> **Your task**: Each record should be written out exactly as given.

Collected data:
-*-*-
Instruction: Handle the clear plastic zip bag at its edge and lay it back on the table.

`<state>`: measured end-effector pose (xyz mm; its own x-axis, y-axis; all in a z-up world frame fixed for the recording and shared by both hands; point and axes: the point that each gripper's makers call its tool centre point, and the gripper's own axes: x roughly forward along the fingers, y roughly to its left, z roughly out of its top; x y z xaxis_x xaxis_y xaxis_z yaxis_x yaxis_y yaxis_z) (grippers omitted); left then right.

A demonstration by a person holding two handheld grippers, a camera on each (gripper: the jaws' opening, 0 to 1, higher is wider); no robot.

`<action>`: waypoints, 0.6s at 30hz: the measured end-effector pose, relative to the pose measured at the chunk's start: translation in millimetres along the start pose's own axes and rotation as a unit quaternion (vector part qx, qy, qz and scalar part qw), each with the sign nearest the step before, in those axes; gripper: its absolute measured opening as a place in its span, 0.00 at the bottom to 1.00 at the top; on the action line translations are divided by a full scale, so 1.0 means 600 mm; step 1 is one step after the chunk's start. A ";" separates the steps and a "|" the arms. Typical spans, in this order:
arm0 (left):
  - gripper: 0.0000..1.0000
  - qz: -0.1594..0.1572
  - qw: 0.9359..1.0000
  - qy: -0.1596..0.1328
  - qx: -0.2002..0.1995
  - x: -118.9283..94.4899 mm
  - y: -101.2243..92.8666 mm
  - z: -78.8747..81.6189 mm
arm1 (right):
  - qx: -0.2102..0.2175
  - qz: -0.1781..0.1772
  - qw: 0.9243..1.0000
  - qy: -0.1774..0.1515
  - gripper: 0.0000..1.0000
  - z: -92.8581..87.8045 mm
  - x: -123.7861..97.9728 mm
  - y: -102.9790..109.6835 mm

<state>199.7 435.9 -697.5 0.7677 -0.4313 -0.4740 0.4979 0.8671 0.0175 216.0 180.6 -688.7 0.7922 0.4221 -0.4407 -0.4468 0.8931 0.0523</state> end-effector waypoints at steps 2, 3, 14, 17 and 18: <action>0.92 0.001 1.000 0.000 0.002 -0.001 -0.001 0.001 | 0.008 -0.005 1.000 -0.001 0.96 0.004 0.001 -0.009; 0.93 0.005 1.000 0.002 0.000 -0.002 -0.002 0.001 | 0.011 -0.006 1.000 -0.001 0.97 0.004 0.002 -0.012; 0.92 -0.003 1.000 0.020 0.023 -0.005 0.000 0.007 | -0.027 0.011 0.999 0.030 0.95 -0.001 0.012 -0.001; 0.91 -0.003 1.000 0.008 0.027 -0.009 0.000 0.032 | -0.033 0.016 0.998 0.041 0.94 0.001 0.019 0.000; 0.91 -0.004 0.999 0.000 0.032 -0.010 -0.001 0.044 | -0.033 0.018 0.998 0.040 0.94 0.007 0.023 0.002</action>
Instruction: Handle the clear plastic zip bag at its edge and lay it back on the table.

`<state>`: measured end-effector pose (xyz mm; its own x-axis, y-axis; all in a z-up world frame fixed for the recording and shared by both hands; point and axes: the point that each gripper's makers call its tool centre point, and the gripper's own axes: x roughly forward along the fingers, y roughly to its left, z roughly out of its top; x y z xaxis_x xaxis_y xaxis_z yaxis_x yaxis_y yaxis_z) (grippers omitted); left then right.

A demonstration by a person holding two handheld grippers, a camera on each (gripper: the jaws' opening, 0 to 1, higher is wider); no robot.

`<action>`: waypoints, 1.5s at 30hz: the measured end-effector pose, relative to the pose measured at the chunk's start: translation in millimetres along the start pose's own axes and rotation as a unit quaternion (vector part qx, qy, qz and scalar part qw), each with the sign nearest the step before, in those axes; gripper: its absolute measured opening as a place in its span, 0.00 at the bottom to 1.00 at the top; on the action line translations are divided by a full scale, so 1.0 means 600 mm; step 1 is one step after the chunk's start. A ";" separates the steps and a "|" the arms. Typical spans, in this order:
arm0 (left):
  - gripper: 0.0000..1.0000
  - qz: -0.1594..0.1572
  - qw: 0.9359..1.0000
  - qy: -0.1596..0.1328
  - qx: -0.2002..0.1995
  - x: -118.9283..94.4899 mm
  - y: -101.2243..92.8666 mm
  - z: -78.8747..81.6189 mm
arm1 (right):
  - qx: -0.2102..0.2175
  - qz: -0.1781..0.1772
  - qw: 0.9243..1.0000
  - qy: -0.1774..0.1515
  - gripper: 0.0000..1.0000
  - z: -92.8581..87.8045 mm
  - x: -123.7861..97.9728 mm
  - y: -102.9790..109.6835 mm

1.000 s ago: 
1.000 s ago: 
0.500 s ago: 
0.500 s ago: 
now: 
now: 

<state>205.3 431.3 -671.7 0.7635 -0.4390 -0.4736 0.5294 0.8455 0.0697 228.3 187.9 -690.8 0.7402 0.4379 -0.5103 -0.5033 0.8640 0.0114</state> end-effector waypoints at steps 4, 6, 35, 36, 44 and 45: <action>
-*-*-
> **Problem solution**:
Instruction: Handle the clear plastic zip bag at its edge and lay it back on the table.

`<state>`: measured end-effector pose (xyz mm; its own x-axis, y-axis; all in a z-up world frame fixed for the recording and shared by both hands; point and axes: the point that each gripper's makers call its tool centre point, and the gripper's own axes: x roughly forward along the fingers, y roughly to its left, z roughly out of its top; x y z xaxis_x xaxis_y xaxis_z yaxis_x yaxis_y yaxis_z) (grippers omitted); left then right.

A demonstration by a person holding two handheld grippers, a camera on each (gripper: the jaws' opening, 0 to 1, higher is wider); no robot.

`<action>`: waypoints, 0.6s at 30hz: the measured end-effector pose, relative to the pose measured at the chunk's start: translation in millimetres along the start pose's own axes and rotation as a unit quaternion (vector part qx, qy, qz and scalar part qw), each with the sign nearest the step before, in those axes; gripper: its absolute measured opening as a place in its span, 0.00 at the bottom to 1.00 at the top; on the action line translations are divided by a full scale, so 1.0 means 600 mm; step 1 is one step after the chunk's start. A ";" separates the steps and a "|" the arms. Typical spans, in this order:
arm0 (left):
  - gripper: 0.0000..1.0000
  - qz: -0.1594..0.1572
  - qw: 0.9359..1.0000
  - qy: -0.1596..0.1328
  - qx: -0.2002..0.1995
  - x: -118.9283..94.4899 mm
  - y: -101.2243..92.8666 mm
  - z: -78.8747..81.6189 mm
arm1 (right):
  - qx: -0.2102..0.2175
  - qz: -0.1781..0.1772
  - qw: 0.9243..1.0000
  - qy: -0.1774..0.1515
  - gripper: 0.0000..1.0000
  - z: -92.8581..87.8045 mm
  - x: -123.7861..97.9728 mm
  - y: -102.9790..109.6835 mm

<state>199.7 435.9 -697.5 0.7677 -0.4313 -0.4740 0.4979 0.8671 0.0175 216.0 180.6 -688.7 0.7922 0.4221 -0.4407 -0.4468 0.8931 0.0523</state> end-effector waypoints at steps 2, 3, 14, 17 and 18: <action>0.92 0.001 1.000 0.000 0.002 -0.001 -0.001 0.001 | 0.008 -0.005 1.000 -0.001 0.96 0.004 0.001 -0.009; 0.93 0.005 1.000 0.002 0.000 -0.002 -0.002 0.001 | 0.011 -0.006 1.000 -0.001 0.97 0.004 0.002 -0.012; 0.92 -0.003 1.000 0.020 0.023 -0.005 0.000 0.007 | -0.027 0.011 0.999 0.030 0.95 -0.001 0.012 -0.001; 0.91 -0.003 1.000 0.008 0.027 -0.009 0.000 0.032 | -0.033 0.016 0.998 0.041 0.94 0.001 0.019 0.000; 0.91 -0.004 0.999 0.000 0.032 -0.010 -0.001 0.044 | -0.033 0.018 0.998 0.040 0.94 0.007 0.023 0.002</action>
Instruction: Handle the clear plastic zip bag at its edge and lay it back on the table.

`<state>`: measured end-effector pose (xyz mm; its own x-axis, y-axis; all in a z-up world frame fixed for the recording and shared by both hands; point and axes: the point that each gripper's makers call its tool centre point, and the gripper's own axes: x roughly forward along the fingers, y roughly to its left, z roughly out of its top; x y z xaxis_x xaxis_y xaxis_z yaxis_x yaxis_y yaxis_z) (grippers omitted); left then right.

A demonstration by a person holding two handheld grippers, a camera on each (gripper: the jaws' opening, 0 to 1, higher is wider); no robot.

`<action>`: waypoints, 1.5s at 30hz: the measured end-effector pose, relative to the pose measured at the chunk's start: translation in millimetres along the start pose's own axes and rotation as a unit quaternion (vector part qx, qy, qz and scalar part qw), each with the sign nearest the step before, in those axes; gripper: its absolute measured opening as a place in its span, 0.00 at the bottom to 1.00 at the top; on the action line translations are divided by a full scale, so 1.0 means 600 mm; step 1 is one step after the chunk's start. A ";" separates the steps and a "|" the arms. Typical spans, in this order:
arm0 (left):
  - gripper: 0.0000..1.0000
  - qz: -0.1594..0.1572
  - qw: 0.9359..1.0000
  - qy: -0.1596..0.1328
  - qx: -0.2002..0.1995
  - x: -118.9283..94.4899 mm
  - y: -101.2243..92.8666 mm
  - z: -78.8747..81.6189 mm
arm1 (right):
  - qx: -0.2102..0.2175
  - qz: -0.1781..0.1772
  - qw: 0.9243..1.0000
  - qy: -0.1774..0.1515
  - gripper: 0.0000..1.0000
  - z: -92.8581..87.8045 mm
  - x: -123.7861..97.9728 mm
  - y: -102.9790..109.6835 mm

1.000 s ago: 
1.000 s ago: 
0.500 s ago: 
0.500 s ago: 
now: 
now: 

<state>205.3 431.3 -671.7 0.7635 -0.4390 -0.4736 0.5294 0.8455 0.0697 228.3 187.9 -690.8 0.7402 0.4379 -0.5103 -0.5033 0.8640 0.0114</state> end-effector waypoints at steps 4, 6, 35, 36, 44 and 45: <action>

No further output remains for this exercise.